Categorical vs. Quantitative Variables

  • Categorical Variable: Places individuals into categories.

  • Quantitative Variable: Takes numerical values where arithmetic makes sense.

    • Example: Temperature (quantitative), Hemisphere (categorical).

  • Units are essential for quantitative variables.

Scenarios

  • Larger hospitals have longer patient stays.

  • Married men have higher incomes.

Types of Studies

  • Observational Study: Observe variables without intervention.

  • Experiment: Impose a treatment or intervention and observe the response.

Observational Studies

  • Used to find associations between variables.

  • Association does not imply causation.

Examples of Association vs. Causation

  • Spending on science and technology vs. suicides.

  • Age of Miss America vs. murders by steam/hot vapors.

  • Deaths tangled in bedsheets vs. cheese consumption per capita.

Explanatory vs.

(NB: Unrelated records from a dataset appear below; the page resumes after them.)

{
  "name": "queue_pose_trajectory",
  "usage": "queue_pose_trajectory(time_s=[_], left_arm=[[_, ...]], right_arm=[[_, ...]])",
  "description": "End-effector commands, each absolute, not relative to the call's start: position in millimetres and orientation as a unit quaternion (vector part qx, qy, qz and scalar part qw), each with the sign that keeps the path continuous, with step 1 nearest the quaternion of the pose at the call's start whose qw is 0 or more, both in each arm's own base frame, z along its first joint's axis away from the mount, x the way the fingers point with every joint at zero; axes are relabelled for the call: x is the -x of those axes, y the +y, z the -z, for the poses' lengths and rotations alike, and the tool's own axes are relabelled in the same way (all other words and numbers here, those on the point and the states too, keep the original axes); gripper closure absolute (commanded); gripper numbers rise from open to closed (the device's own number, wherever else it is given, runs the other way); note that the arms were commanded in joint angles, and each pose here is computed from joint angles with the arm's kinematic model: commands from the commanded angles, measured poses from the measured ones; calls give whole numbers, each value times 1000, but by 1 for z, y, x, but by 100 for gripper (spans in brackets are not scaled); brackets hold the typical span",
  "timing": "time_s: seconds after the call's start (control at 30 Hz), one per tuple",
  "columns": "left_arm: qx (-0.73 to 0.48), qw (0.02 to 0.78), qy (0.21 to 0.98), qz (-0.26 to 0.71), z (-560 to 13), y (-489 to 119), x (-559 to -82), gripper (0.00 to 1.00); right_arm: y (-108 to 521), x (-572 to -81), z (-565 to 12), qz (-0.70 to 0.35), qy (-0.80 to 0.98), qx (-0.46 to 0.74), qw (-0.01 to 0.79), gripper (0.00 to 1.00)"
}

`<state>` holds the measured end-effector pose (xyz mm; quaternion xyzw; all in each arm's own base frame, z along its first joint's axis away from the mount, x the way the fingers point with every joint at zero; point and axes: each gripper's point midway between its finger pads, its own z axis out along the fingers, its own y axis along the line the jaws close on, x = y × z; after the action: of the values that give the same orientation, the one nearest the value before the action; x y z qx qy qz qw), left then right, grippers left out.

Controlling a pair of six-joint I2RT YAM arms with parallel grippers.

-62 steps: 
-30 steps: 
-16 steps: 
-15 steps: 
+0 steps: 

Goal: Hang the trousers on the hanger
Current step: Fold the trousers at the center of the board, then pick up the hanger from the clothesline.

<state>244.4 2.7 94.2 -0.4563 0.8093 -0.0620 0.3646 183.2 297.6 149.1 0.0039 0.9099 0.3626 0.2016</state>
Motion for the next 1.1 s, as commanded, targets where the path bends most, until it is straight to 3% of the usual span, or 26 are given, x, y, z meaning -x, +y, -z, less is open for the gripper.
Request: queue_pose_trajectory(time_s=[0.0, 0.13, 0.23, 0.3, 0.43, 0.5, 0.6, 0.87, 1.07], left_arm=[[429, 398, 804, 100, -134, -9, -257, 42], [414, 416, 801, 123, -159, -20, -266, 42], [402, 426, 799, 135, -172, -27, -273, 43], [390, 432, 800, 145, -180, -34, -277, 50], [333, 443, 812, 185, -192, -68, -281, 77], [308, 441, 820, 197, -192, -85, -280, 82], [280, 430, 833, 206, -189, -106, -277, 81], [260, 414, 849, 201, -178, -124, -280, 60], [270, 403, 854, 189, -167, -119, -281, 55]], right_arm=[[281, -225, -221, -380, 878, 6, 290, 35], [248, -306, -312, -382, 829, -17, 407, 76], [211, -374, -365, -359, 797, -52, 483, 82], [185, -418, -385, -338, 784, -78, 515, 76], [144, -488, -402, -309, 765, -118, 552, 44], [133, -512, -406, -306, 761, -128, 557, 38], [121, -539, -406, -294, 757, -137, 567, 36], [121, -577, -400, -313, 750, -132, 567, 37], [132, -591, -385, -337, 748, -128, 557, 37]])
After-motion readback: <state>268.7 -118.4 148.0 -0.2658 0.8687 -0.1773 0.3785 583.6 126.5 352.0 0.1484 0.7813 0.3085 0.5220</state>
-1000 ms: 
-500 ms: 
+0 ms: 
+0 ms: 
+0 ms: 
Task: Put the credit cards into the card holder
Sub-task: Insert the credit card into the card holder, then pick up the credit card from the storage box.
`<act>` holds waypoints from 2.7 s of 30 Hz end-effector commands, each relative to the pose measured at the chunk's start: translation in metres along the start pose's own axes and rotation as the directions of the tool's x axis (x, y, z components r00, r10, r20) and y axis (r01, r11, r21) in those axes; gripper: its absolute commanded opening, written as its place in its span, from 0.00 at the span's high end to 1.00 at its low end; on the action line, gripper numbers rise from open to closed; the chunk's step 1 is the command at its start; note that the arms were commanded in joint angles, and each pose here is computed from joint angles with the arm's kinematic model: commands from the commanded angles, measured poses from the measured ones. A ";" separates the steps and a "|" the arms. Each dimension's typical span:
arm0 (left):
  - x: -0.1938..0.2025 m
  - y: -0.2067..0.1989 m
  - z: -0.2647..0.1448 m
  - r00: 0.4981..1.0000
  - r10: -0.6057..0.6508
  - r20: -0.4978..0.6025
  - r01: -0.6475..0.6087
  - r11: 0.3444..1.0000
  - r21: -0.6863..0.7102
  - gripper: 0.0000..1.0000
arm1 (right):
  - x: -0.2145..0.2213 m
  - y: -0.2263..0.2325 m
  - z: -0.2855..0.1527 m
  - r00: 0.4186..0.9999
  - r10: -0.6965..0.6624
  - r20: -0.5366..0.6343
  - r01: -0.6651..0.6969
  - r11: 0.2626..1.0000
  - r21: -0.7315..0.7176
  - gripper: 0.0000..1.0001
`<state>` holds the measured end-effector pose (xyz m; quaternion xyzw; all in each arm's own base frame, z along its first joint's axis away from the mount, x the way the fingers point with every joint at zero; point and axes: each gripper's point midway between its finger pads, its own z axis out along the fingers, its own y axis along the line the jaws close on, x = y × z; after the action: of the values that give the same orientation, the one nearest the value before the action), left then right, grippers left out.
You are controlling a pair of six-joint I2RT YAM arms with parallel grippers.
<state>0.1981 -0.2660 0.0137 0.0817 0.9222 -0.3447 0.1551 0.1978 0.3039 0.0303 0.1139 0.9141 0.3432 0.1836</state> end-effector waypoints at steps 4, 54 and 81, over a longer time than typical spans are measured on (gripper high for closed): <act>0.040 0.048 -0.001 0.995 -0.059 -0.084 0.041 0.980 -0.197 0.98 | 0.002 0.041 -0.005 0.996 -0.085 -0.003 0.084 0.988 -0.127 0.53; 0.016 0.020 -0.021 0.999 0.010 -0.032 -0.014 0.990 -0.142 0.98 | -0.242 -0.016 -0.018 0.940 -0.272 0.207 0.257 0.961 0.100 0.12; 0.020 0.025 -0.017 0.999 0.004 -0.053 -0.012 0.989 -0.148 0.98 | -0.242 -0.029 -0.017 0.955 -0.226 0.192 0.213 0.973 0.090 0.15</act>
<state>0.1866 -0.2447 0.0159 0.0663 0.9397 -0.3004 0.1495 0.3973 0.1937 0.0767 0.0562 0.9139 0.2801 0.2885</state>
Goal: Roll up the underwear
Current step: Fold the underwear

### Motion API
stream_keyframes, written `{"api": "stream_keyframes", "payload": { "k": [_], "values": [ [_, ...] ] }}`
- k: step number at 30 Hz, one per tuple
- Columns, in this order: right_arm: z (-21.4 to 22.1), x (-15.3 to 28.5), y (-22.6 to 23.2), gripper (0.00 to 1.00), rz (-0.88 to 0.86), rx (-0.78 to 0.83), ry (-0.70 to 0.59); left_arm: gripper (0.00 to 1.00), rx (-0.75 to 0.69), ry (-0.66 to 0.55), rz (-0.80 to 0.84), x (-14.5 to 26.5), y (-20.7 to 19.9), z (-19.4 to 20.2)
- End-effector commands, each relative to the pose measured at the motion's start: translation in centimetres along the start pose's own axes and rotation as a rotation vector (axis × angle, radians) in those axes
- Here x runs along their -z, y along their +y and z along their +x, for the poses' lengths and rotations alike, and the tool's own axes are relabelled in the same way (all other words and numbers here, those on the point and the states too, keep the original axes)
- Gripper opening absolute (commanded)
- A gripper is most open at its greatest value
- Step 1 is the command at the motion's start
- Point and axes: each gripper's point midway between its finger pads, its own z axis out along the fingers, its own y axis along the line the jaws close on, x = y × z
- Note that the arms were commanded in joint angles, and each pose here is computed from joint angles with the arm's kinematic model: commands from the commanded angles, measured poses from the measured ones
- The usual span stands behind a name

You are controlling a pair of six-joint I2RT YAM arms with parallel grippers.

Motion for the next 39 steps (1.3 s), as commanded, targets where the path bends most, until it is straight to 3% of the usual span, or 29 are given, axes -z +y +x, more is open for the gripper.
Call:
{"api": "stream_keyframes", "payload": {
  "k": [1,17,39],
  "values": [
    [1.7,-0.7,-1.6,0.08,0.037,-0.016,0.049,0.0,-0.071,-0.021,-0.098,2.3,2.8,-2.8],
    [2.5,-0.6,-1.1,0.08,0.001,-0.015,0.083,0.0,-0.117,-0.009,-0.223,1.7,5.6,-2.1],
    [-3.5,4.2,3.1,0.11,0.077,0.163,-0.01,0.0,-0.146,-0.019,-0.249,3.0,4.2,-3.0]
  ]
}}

Response Variables

  • Explanatory Variable: Used to predict the response variable.

  • Response Variable: The outcome of the change

Lurking Variable

  • Unobserved variable that influences the interpretation of relationships.

  • Example: Fitness level increases with exercise, with genetics or age as a lurking variable.

Confounding Variables

  • Variables whose effects on the response cannot be distinguished without further investigation. This may be an explanatory variable.

  • Confounding Variable: Unobserved variable that influences the response, making it hard to differentiate from the explanatory variable.

    • A confounding variable could be an explanatory.

Examples: Types of Relationships

*Ice cream sales and heat strokes:

  • Association is due to a confounding variable (heat).
    *Height of tides and position of the moon:

  • Causation due to the gravitational force of the moon.
    *Body mass index (BMI) of children and parents:

  • Association due to shared habits and diets.

Experiments vs. Observational Study for Causation

*Experiments provide good evidence for causation because of the controlled intervention.

Smoking and Cancer

  • Association between lung cancer and smoking.

  • Possible confounding variable: genetics and stress.

  • Causation from smoking and lung cancer development over time.

Ethical way to Study Causation

Causal inference statistics can be used to determine causations with experimentation.